Let’s say you want to scan all the hosts in a 192.168.1.x network (which would take a 255.255.255.0 subnet mask). However, you are not sure which IP addresses are active in this range. In the Discover tab, select ‘Targets’ and then choose ‘IP Range’. Enter 192.168.1.1 to 192.168.1.254. Alternatively, you could choose ‘CIDR notation’ and enter 192.168.1.1/24. After you have entered the targets, click ‘Discover’. After this initial scan is done, hold down the Ctrl key and click each live host. When you’re done, right-click a selected host and choose “Scan selected items”.

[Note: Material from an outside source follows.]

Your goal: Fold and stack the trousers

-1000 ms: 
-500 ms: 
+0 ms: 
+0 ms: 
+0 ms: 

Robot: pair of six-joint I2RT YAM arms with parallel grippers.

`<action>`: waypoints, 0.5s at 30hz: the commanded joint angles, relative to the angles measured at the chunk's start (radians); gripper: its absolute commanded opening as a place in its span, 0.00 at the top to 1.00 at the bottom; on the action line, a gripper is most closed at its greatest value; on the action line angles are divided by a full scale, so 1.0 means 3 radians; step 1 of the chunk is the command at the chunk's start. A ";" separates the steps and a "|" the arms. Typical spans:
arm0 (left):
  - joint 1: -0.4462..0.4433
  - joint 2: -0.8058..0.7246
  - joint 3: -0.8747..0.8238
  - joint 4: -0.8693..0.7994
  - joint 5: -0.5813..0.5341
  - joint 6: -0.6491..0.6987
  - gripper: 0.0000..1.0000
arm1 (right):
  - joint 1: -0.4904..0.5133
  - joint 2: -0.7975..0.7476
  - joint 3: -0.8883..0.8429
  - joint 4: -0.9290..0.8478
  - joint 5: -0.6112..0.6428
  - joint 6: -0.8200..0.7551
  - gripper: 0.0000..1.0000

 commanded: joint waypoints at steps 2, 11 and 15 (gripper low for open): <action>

The selected hosts will automatically appear as targets under the Audit tab. Now enter a file name for the output and a descriptive job name to identify this scan within Retina (helpful for when you run many scans). Click through the left-hand Audit sidebar to specify the ports, audits, options, and credentials for the scan to utilize (all described above). When finished, click ‘Scan’ to initiate the scan. Depending on the number of targets and the amount of configured options, the scans may take quite some time to complete.

When the scan is over you will have the opportunity to view and display the results in many different ways under the Remediate and Report tabs (both described above).

If you need more guidance, visit the eEye Retina support forum and read the following two articles:

Retina ‘Tools’ options

On the Retina toolbar under ‘Tools’ you can access many additional Retina features, such as a scan creation wizard, an audits wizard, and a built-in wireless network scanner. Under ‘Tools’ you can also access interfaces for creating your own groups based on IP address, audit type, credentials, and ports. You can also customize the default audits to meet your liking (for example, if you want Retina to list an account lockout threshold over 10 or more as a finding instead of the default value of 5).

Retina audit wizard interface

Retina Community Edition

If you want to try Retina for free, have a look at Retina Community Edition (software available here). First released in April 2011, Retina CE is a basic, scaled back version of the commercial product that will give you the opportunity to experiment with the application. The actual differences between the two are spelled out in this comparison.